(DATA FOR THIS TASK Opens)
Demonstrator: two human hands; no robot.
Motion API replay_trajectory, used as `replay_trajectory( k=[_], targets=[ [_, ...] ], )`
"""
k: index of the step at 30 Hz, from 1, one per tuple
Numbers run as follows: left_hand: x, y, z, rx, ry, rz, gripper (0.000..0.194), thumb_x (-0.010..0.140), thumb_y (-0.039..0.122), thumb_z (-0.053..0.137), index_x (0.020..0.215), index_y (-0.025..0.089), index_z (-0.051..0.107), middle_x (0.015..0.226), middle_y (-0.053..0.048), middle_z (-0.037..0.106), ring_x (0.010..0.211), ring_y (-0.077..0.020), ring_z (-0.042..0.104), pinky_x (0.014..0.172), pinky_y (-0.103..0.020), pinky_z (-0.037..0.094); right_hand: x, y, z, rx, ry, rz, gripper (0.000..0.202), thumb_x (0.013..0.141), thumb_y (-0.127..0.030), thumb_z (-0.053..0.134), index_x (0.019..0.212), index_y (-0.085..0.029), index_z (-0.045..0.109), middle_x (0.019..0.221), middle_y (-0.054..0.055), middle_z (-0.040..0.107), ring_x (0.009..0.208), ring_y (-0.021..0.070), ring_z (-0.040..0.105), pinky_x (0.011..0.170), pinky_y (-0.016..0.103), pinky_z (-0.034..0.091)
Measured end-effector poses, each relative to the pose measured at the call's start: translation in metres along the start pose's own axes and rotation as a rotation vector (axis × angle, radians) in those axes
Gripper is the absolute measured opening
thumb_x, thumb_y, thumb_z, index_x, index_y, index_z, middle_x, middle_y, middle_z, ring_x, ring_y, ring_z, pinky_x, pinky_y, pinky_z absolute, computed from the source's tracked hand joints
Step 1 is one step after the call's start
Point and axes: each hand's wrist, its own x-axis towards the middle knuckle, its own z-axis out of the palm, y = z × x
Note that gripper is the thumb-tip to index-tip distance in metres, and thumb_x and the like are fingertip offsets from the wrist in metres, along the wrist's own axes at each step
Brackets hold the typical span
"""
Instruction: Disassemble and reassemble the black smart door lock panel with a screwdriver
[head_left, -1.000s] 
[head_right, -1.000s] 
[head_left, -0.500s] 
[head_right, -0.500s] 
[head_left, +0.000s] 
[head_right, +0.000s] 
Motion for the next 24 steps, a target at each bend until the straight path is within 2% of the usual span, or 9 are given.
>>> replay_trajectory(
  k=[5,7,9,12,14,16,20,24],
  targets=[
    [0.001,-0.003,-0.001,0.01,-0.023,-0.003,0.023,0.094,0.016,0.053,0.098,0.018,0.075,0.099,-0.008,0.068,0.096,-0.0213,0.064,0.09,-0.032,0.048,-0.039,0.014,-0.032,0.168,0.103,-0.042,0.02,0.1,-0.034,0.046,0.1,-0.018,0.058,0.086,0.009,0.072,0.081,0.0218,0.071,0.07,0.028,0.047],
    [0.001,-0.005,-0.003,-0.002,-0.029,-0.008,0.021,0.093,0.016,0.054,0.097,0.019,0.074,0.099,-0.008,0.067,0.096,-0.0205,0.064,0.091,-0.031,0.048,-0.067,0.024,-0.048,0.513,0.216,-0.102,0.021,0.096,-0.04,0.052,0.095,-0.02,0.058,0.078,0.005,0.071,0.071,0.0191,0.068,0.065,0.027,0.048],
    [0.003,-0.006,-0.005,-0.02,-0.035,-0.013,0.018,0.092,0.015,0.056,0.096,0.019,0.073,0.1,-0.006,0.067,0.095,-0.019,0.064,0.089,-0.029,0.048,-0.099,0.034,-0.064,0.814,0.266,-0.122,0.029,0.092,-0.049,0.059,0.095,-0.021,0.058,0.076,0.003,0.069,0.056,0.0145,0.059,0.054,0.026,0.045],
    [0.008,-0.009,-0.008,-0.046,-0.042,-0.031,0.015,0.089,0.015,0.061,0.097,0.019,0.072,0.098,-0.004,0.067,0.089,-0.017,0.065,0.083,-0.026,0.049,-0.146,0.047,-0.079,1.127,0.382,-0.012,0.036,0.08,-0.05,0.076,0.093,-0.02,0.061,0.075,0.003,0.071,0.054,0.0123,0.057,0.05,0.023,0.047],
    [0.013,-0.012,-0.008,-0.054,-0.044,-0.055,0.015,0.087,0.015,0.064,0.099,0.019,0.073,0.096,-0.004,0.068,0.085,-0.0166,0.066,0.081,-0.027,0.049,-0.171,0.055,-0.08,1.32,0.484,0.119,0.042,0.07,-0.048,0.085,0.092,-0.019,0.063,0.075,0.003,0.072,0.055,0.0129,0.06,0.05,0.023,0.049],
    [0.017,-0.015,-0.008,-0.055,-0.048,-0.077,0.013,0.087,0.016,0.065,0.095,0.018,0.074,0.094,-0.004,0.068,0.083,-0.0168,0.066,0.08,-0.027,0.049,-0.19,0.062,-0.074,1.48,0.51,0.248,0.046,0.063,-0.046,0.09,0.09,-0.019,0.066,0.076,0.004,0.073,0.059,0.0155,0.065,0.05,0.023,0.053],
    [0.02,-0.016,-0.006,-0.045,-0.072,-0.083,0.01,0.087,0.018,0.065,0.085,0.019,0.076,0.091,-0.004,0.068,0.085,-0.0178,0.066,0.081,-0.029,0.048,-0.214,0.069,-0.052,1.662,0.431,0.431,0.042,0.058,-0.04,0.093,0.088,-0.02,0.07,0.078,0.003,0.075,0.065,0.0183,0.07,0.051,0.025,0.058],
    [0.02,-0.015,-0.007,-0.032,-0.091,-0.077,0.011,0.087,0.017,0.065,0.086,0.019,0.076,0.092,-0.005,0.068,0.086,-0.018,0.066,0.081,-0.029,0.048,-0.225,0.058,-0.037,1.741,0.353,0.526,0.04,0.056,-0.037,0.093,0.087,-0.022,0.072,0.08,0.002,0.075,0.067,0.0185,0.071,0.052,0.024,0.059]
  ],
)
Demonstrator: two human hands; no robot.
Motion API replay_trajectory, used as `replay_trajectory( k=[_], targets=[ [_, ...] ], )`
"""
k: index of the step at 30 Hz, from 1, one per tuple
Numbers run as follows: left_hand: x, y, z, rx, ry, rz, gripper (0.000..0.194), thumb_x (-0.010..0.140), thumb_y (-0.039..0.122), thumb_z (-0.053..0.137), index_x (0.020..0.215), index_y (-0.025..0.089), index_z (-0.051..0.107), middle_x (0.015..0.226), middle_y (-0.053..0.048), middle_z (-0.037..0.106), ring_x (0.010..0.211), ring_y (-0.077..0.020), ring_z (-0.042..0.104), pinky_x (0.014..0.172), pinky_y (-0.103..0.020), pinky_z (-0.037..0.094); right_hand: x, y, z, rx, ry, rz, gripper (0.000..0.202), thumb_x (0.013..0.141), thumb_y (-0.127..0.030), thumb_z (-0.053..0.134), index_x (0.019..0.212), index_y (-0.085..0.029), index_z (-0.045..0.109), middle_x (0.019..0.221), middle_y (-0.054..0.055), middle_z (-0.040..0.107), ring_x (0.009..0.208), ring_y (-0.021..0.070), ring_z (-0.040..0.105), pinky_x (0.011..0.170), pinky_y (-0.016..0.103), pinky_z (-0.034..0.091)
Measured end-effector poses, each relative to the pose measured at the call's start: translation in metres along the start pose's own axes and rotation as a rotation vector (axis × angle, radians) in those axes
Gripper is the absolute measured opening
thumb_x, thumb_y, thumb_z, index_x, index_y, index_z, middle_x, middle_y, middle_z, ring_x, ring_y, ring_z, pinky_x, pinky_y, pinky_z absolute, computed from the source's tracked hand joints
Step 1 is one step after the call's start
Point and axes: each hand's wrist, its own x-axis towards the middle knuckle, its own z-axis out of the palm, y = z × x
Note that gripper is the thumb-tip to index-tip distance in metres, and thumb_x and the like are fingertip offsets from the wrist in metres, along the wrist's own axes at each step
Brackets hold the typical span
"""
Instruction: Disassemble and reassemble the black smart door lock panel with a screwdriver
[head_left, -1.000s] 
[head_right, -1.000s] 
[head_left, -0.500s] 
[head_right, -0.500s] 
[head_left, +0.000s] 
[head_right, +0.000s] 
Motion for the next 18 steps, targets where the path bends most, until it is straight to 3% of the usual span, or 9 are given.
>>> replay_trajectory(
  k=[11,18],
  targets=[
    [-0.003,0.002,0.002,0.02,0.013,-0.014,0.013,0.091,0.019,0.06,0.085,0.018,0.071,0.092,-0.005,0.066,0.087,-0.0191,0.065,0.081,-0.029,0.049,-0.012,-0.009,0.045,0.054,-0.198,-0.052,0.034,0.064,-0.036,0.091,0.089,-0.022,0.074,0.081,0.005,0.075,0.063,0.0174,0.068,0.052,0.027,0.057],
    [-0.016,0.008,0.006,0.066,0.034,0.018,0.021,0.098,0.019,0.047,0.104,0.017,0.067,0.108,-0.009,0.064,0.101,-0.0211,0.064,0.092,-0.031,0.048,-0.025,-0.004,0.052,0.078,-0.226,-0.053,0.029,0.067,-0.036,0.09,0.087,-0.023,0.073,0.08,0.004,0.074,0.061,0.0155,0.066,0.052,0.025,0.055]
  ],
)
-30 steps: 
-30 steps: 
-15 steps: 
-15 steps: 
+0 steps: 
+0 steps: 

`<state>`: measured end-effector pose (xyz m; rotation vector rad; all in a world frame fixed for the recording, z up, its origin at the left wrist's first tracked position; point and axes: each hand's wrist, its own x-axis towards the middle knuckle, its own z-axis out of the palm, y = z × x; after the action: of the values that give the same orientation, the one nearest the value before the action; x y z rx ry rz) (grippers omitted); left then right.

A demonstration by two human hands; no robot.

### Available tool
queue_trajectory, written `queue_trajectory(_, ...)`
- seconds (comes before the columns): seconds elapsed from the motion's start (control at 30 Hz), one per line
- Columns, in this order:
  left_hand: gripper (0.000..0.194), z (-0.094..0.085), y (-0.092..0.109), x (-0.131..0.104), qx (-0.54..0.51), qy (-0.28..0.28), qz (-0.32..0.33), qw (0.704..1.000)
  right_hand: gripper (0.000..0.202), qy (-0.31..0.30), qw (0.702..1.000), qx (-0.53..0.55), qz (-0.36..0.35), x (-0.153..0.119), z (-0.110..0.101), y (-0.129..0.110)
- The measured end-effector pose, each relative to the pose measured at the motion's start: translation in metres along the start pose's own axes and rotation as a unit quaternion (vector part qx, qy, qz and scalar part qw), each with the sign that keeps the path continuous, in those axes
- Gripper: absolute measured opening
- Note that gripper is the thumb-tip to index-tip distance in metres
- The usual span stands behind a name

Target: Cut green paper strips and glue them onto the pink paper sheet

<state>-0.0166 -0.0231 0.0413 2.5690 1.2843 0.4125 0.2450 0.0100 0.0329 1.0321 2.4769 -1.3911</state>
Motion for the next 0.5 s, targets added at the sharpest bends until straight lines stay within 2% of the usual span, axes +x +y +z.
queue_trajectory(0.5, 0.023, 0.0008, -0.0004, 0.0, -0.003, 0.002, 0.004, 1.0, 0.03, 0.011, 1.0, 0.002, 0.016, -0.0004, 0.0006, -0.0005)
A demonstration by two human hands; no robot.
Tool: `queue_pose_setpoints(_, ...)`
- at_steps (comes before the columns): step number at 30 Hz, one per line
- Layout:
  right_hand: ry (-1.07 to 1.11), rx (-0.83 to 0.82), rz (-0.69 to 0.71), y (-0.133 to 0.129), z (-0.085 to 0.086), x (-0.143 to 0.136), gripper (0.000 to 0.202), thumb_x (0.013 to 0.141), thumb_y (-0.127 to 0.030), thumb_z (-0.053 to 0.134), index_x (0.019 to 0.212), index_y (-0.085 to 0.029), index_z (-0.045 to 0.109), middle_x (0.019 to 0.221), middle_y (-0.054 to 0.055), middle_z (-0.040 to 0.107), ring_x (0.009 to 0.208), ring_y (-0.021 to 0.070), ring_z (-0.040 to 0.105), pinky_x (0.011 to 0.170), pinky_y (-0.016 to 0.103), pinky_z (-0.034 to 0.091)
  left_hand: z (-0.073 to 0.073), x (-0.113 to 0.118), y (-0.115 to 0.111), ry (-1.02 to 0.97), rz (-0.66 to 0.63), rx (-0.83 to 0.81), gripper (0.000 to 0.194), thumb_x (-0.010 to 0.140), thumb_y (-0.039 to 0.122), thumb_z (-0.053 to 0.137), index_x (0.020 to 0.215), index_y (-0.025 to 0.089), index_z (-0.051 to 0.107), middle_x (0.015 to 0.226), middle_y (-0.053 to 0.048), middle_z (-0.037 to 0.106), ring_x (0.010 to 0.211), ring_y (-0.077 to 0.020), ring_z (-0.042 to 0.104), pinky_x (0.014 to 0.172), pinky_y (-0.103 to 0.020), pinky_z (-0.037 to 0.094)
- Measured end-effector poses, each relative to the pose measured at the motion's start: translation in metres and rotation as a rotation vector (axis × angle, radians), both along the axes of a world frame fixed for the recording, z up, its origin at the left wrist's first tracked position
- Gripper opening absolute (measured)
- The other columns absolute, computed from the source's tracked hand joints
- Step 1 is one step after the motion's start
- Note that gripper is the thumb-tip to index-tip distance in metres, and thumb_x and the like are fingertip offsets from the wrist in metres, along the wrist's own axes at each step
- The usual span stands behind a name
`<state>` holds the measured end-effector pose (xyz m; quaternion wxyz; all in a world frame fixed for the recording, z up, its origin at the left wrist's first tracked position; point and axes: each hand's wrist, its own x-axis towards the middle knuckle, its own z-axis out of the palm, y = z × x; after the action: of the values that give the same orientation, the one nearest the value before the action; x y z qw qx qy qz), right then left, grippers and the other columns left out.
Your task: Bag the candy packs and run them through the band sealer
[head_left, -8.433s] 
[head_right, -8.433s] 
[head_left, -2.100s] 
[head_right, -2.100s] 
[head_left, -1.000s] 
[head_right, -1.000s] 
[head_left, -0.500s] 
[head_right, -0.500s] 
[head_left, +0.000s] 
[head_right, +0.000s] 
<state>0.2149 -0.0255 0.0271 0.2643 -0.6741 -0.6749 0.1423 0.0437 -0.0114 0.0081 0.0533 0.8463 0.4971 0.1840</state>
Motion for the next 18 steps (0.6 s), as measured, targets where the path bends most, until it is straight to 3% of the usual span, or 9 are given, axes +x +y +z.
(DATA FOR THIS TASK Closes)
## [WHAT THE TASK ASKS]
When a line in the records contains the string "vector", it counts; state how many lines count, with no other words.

## [RESULT BELOW]
5